The ESP8266 can be powered with its own supply, or from the Envi output connector. My Envi power supply is only rated at 3V/100mA, which is not enough to supply the ESP8266. I used an old 5V /800mA phone charger, an AMS1117 3.3V module, and the original plug to make a new power supply.
The RJ45 connector uses pins 1 (3.3), 4(Gnd), 7(Tx) to interface to the ESP8266. If the ESP is powered separately, just 4 and 7 are needed. Pin 6 is (probably) Rx, but it seems to have no use during operating mode.
I got 5 bare ESP-13s for under $20 so it was time to man up and try some soldering tricks. They have 1.5mm castellated (partial hole) pins, but I was surprised that they were not that hard to solder. I used a 1/64" tip and pre-soldered the bottom of the pads. I then used 3-4" pieces of AWG30 (wirewrap) wire bent at 90 degrees at the end and soldered to the edge of the pins using the existing solder. Even with lots of playing around with the chip and board I never had a wire come loose. I did hot-glue the chip upside down early on to keep it in place.
I first checked the communication with the Envi with an ESP12e dev board and some simple code to echo serial1 to serial2. It worked immediately so I soldered a perfboard with the ESP13, some resistors for reset/G15, a status LED, some headers for power, program jumper, serial1, and serial2., and hot-glued the cable end down.
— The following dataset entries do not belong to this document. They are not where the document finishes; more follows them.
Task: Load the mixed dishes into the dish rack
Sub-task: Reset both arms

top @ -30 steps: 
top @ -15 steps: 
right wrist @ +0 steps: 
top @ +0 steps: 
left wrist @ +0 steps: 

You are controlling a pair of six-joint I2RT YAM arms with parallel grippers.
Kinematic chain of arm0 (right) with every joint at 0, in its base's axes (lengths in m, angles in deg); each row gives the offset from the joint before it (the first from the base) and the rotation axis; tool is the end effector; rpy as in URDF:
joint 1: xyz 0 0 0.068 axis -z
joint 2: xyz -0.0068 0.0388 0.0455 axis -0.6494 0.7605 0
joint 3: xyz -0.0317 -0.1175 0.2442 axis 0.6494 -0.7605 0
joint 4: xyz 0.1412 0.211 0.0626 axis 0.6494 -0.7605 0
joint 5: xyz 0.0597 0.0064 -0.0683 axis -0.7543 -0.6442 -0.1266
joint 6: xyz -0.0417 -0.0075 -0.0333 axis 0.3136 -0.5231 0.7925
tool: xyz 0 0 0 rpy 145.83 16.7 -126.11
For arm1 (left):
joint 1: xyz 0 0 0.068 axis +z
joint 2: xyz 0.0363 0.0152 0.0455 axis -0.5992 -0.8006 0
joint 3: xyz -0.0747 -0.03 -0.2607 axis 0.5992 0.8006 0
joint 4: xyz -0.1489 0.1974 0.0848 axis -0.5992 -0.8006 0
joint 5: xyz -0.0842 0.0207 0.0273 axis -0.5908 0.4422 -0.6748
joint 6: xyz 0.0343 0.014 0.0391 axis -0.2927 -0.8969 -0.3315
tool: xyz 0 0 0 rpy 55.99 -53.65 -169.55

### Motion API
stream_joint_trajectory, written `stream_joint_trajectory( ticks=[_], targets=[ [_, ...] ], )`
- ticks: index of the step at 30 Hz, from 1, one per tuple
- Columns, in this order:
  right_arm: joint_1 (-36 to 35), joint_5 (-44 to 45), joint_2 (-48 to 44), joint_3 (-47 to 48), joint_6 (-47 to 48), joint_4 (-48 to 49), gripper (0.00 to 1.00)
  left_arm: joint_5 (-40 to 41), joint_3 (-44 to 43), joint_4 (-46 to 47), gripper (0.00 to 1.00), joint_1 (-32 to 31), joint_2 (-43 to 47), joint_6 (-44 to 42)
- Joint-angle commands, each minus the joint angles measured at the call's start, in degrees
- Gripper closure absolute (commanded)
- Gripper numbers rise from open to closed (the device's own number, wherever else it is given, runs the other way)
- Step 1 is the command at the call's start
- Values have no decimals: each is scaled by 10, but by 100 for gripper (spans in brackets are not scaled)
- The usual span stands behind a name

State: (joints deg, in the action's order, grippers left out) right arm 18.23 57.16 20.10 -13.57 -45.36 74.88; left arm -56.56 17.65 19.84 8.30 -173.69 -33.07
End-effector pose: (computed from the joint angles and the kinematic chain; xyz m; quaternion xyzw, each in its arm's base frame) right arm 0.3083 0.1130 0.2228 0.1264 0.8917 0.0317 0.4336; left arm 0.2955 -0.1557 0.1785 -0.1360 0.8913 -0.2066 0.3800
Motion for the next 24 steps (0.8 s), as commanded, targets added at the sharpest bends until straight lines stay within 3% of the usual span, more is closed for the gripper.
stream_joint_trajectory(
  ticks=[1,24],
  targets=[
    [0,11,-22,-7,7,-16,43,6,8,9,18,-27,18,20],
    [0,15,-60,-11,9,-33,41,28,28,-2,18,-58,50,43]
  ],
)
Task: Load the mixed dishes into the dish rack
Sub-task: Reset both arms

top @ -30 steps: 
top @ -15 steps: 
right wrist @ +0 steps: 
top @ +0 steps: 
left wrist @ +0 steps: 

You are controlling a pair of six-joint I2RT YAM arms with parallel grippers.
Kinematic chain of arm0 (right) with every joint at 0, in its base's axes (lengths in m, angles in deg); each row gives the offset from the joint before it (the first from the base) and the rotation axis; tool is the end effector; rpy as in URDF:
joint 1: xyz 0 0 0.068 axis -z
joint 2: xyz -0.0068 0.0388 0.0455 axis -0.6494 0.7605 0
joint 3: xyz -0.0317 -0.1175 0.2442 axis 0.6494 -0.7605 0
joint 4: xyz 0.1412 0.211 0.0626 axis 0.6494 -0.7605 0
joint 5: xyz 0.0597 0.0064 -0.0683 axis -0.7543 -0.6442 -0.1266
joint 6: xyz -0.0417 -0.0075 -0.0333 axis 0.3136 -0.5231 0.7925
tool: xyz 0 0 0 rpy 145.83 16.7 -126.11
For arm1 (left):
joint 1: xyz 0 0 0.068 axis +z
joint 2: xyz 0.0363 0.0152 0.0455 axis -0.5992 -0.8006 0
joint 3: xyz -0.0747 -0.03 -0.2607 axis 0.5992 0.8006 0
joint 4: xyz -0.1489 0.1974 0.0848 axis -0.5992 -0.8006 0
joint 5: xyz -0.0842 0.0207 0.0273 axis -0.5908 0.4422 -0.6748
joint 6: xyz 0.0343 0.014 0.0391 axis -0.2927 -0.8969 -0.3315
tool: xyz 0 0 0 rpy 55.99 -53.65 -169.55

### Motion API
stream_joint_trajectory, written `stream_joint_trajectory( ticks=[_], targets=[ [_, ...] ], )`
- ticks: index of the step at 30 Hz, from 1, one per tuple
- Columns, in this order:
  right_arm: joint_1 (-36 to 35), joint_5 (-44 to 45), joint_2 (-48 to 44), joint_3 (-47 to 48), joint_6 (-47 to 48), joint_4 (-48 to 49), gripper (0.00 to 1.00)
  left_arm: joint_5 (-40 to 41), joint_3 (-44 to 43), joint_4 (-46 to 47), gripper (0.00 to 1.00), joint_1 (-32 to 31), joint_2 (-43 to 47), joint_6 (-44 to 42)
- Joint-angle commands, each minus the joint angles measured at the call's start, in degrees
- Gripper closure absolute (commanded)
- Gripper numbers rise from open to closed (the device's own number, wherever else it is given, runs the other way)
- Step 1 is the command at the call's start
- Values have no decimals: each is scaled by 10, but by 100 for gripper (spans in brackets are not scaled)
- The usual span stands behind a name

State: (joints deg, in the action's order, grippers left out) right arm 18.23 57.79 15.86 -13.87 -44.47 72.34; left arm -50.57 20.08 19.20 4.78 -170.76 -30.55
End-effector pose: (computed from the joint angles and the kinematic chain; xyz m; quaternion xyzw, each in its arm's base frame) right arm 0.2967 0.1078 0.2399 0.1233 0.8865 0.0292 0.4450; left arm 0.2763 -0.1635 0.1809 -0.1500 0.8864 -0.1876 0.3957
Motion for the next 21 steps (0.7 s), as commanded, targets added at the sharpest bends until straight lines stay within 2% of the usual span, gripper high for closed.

It powered up (using external power; I hadn't built the new power supply yet), and I was able to program it with the latest code. But then, depresssion set in...
The serial port was showing lots of errors - almost no error-free lines received. So I spent parts of a few days blaming bad soldering, ground problems, EMI, flaky cable, etc., but couldn't explain why the original chip still worked and the new chip didn't, even though I flashed it with serial1 and read serial2 many many times with no problems. I finally had the proper amount of XX brain lube and did two things. I put it up for vote by trying another ESP12e dev board, and it was flaky too. This meant my board was probably OK; then I tried a 1K/10K divider, and all was well. So, apparently the Envi is putting out higher than 3.3V on Tx, even though the power supply is 3V and I originally measured the Tx line with a meter to check the pinout and saw it sitting at 3V, then going to about 2.7V periodically, which would be the active transmits. I assume this is to ensure proper operation of the PL2303 TTL-USB chip in their cable. The good thing is the flaky hardware had given me time to get the code working. I was going to experiment with at least one more resistor value (like 2K) but since I tacked down the 1K/10K and let it go (running off the Envi-supplied power) it's been running almost 7 straight days (98K+ samples right now). Apparently there are no memory leaks or flaky resets. Another good thing is now I can justify a 1054Z.
- The Envi XML document describes how history is periodically interspersed with realtime data. I knew I wanted to throw out the history transmits and keep the realtime ones. I decided to parse and compress the data on the fly, converting tags to commas and then multiple commas to single commas once the end of line was reached. The result is then split into tokens and some simple checks for number of tokens and expected field formats classifies the packet as good, skipped (history), or bad. The line reader will also mark a line as 'truncated' if it's too long. After 99K good packets, there are about 14.5K more skipped, only 5 bad, and no truncates. At some point I may take a Putty log and see if there's anything unusual (does it ever concatenate a realtime after a history with no newline, etc.). Or I may just update the line parser and do some tag interpretation to detect message boundaries and throw away the history packets.
- The thingspeak POSTer currently tries only once to connect and there is no additional checking for wifi connected in the main loop. The status is showing 16 failed connects, which would be over almost 20K attempts since I'm averaging the last 5 samples before POST'ing. A successful POST results in a check for the server response. No bad responses were received, and 41 timeouts occurred (a new POST was requested before the previous response was received). So it seems pretty reliable. I don't throw away the samples if the connect fails - I add the next one and then try again. The sample count is in the packet sent and it looks like it was never more than 6.
- The rest of the code does the basic ESP server stuff without SPIFFS. Once wifi is connected, the time is retrieved with ntp. A root page is served with cdn links for bootstrap, jq, d3, c3, and with some js to do ajax json requests to api/system and api/last. If I add SPIFFS, it would be mostly to do local data recording and processing (day of full samples, week of minutely, month of hourly, etc.). Then some historical charts could be generated and served. And with a static file server, it's easy to add an admin page and use it for wifi setup instead of hardcoding. And a scheduler can add events for summaries/limits hit/etc.
- Since there's room on the board and I haven't used a DHT22 yet, I'll probably add one for humidity measurements. I thought about also adding an output cable for echoing serial1 to serial2 for passthrough, but I'll probably stop using my current setup (Homeseer plugin) and just use the ESP data.
I added a DHT22 and am using the adafruit library to read temperature and humidity. Added the data to thingspeak and the json object for the web api. Neither of the temperature readings seem too accurate. The DHT22 is definitely closer.